In muscular dystrophy, the eye muscles are spared from the progressive muscle weakening that affects the rest of the body. So Engle presented her idea to study CFEOM type 1 to Beggs and Kunkel as a project that could answer some of their questions about the uniqueness of the eye muscles. They agreed to take her on.
“We did what I felt would be most exciting and meaningful in the long haul. Just follow the trail wherever it leads us.”
Engle and Beggs drove to the toddler's home in New Hampshire and spent an afternoon sitting in the family's kitchen meeting relatives affected by the disorder. Engle collected blood samples, Beggs labeled the tubes, and they both observed the signs of CFEOM. They would do this many more times over the next three years. As she'd hoped to do, Engle learned the ins and outs of running a genetics study—everything from enrolling patients to using the novel technologies of the 1990s to zero in on the genetic mistake causing a disorder.
"The time that we worked together was marked by a very steep learning curve for Elizabeth," says Beggs. "And she learned things much faster than anyone I've ever worked with."
Only a few years later, in 1994, Engle's search for the gene causing CFEOM type 1 led her to the center of chromosome 12—one of the 23 chromosome pairs in which every human cell packages its genetic information. Frustratingly, at that time the centers of chromosomes were notoriously hard to decode, packed with the most complicated and repetitive strings of DNA. But the Human Genome Project was under way, and Engle knew it wouldn't be long until other scientists published a complete genetic map of chromosome 12. So she made a calculated move: she stepped back to wait for the map of the chromosome before finishing her gene hunt.
Her lab spent the next several years building up what Engle calls their "treasure chest" of rare eye disorders—finding families, defining their disorder, and then determining which ones fell into groups. "I admit I am a tenacious individual," says Engle. "I would travel all over the country finding families. I would wait in someone's driveway until midnight when they got home so I could enroll them in our study, because maybe they'd be the person that would get us that much closer to a gene."

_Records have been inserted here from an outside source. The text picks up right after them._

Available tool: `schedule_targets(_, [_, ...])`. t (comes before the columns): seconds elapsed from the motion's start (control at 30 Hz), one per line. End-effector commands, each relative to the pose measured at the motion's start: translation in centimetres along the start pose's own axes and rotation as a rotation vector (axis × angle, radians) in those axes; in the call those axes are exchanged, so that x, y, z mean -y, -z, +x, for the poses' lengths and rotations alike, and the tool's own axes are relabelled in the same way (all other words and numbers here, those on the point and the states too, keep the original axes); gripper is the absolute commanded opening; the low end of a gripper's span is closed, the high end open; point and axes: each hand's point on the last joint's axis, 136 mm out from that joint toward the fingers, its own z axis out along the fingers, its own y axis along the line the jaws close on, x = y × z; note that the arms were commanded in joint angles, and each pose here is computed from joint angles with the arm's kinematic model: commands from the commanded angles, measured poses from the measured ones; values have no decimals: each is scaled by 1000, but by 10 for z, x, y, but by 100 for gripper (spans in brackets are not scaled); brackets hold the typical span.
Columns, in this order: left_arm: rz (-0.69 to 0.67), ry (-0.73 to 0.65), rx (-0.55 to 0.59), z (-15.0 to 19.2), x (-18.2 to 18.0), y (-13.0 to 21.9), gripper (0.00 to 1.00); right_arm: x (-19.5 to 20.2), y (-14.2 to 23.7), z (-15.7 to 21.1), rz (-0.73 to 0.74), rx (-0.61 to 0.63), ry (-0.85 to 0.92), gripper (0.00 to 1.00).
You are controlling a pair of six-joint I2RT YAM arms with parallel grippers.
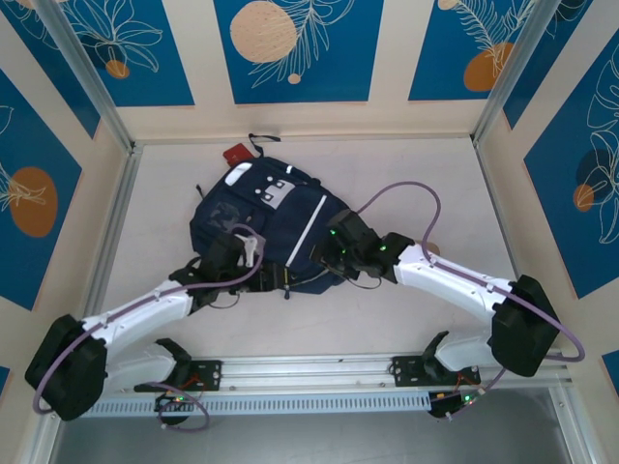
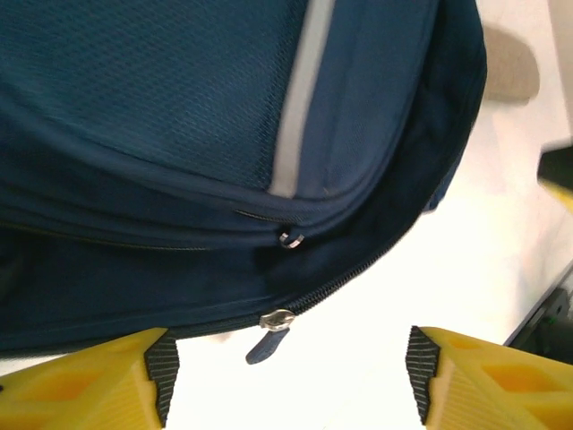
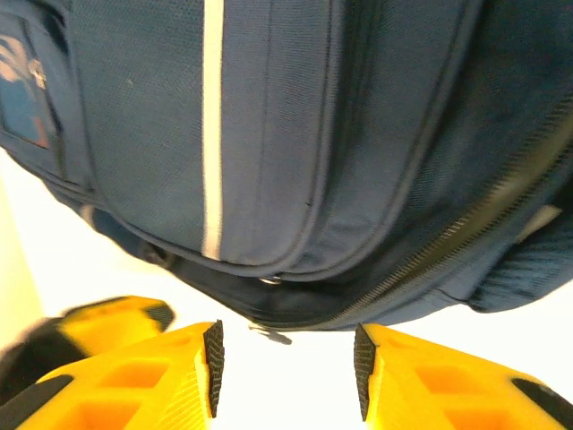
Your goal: Pack books, pencil case, and school supplies into a backpack
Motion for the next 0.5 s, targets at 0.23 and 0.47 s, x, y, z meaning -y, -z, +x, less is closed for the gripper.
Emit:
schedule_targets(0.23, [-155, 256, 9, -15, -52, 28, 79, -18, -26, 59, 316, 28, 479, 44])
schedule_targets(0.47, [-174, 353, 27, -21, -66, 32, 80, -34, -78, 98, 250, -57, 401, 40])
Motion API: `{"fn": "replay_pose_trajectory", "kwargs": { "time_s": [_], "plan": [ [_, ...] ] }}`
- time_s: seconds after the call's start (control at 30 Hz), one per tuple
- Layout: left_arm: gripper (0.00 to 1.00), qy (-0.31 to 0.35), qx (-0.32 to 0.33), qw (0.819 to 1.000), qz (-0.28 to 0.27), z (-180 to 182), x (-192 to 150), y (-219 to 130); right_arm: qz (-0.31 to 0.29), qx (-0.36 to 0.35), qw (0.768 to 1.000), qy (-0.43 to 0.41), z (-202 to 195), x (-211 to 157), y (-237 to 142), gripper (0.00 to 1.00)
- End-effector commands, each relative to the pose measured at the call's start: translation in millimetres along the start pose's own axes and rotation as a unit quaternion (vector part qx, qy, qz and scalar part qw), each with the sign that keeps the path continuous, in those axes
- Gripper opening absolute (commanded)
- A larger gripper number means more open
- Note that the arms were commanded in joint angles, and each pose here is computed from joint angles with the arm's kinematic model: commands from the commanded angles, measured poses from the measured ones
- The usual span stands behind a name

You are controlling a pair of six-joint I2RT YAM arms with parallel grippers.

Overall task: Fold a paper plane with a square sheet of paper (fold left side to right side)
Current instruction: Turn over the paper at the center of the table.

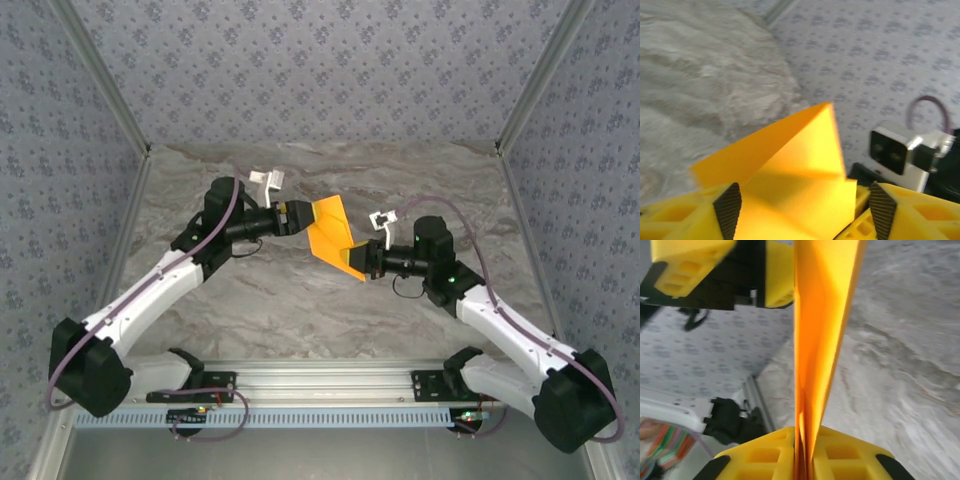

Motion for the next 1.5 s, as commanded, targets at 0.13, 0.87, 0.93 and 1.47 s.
{"fn": "replay_pose_trajectory", "kwargs": {
  "time_s": [0.13, 0.87, 0.93, 1.47],
  "plan": [
    [0.77, 0.071, 0.184, 0.976, -0.093, 18, -1, -51, 0.233, -0.259, 0.93, -0.114, -12, -41, -8, 0.02],
    [0.79, 0.086, 0.255, 0.946, -0.18, 29, -13, -104, 0.561, -0.451, 0.503, -0.479, -4, -128, 124, 0.0],
    [0.79, 0.084, 0.256, 0.946, -0.178, 31, -14, -103, 0.568, -0.439, 0.504, -0.48, -3, -138, 131, 0.01],
    [0.81, -0.062, 0.163, 0.978, -0.112, 79, -20, -62, 0.456, -0.238, 0.786, -0.342, 51, -112, 98, 0.75]
  ]
}}
Point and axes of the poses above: each hand's point on the last joint's axis, 136 mm out from that joint toward the fingers, its own y axis out along the fingers, its own z axis along the line the jaws close on, x = y × z, the point moved 8 cm from there along -y, back along the fingers, and after that the axes turned 15 degrees about -y, right-handed, at the moved point
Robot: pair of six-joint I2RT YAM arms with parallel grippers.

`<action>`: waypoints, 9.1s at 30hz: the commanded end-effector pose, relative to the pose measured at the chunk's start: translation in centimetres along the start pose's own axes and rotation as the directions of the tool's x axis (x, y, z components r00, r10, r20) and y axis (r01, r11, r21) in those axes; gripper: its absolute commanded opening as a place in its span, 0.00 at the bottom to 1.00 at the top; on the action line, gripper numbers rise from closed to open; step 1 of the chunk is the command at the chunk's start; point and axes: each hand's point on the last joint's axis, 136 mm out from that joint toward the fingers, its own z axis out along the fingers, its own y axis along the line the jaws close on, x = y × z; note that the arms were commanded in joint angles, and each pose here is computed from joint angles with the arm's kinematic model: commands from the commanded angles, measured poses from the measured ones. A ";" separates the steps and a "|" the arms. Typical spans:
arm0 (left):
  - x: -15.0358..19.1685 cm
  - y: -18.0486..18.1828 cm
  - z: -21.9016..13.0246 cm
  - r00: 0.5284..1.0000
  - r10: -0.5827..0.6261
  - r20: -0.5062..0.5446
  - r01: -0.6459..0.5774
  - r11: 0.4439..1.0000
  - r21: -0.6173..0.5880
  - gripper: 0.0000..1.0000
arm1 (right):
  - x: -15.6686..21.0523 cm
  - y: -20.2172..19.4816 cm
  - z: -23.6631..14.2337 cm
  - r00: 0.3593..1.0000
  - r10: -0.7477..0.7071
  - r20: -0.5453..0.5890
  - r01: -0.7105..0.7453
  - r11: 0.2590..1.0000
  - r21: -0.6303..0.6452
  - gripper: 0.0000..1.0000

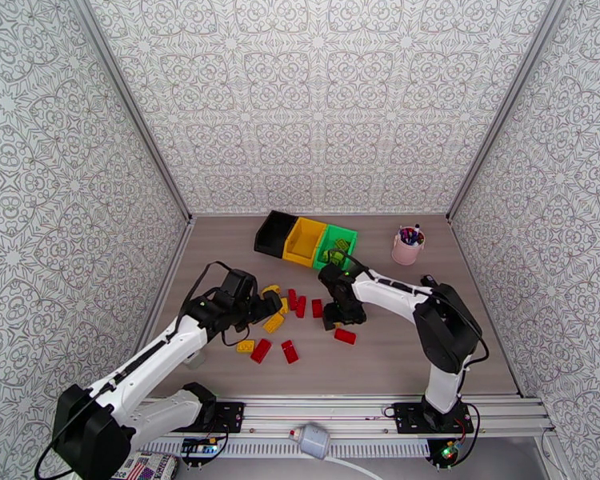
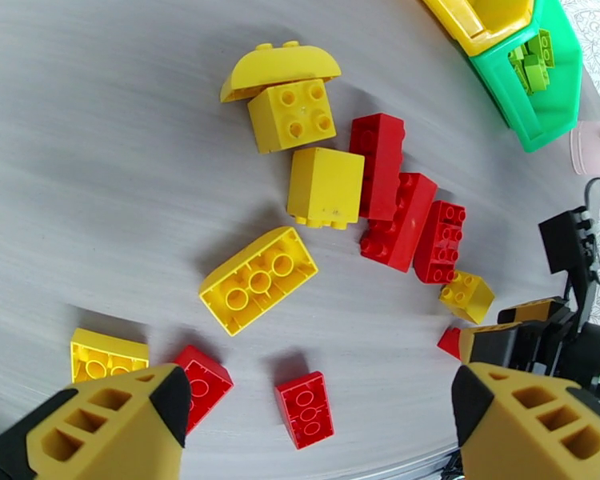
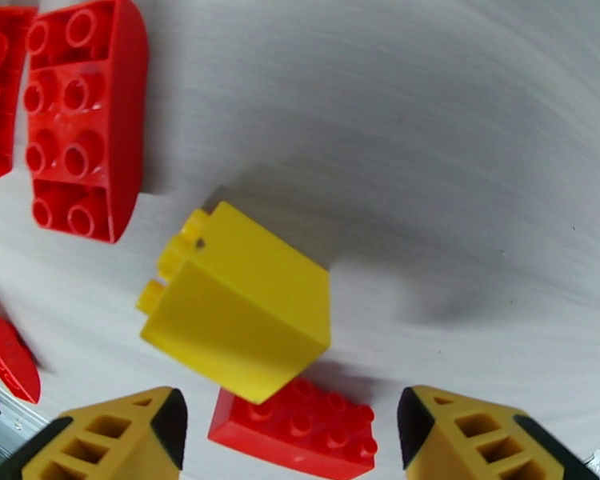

By 2003, Engle had pinpointed the mutations that cause CFEOM type 1, as well as CFEOM type 2, which she'd discovered in families in the Middle East. Both mutated genes suggested that the root cause of CFEOM disorders was in the development of neurons, not in the stiffening of the eye muscles (as was previously thought and suggested by the "fibrosis" in CFEOM). Engle was intrigued by exactly how the genetic mutations caused the developmental problems. But she knew little about this area of biology.
Her lab had the choice of continuing to identify genetic causes of eye disorders, and then pass the genes along to other groups to study, or delving into the molecular details of the disorders themselves. She chose the harder path, heading straight to developmental biology textbooks. "We did what I felt would be most exciting and meaningful in the long haul," Engle says, "just follow the trail wherever it leads us."
That same year a graduate student in neurobiology approached Engle, interested in working in her lab. Max Tischfield arrived at just the right time and was a key player in the lab's evolution over the next seven years, bringing his own expertise in developmental neuroscience, and basic research, to the then largely clinically oriented lab. He led the effort to study the latest set of gene mutations that the Engle lab had discovered—work that drew the lab into studying the role of microtubules in nervous system development.
Tischfield, now a postdoctoral fellow in the lab of HHMI investigator Jeremy Nathans at Hopkins, says, "I'm very proud of where Elizabeth's lab is today. When I joined, the lab was very much clinicians, trying to classify these diseases. Now, there are experimental neuroscientists, cell biologists, geneticists. That was the natural transition that the lab was headed for, and I'm very glad I got to be there for that."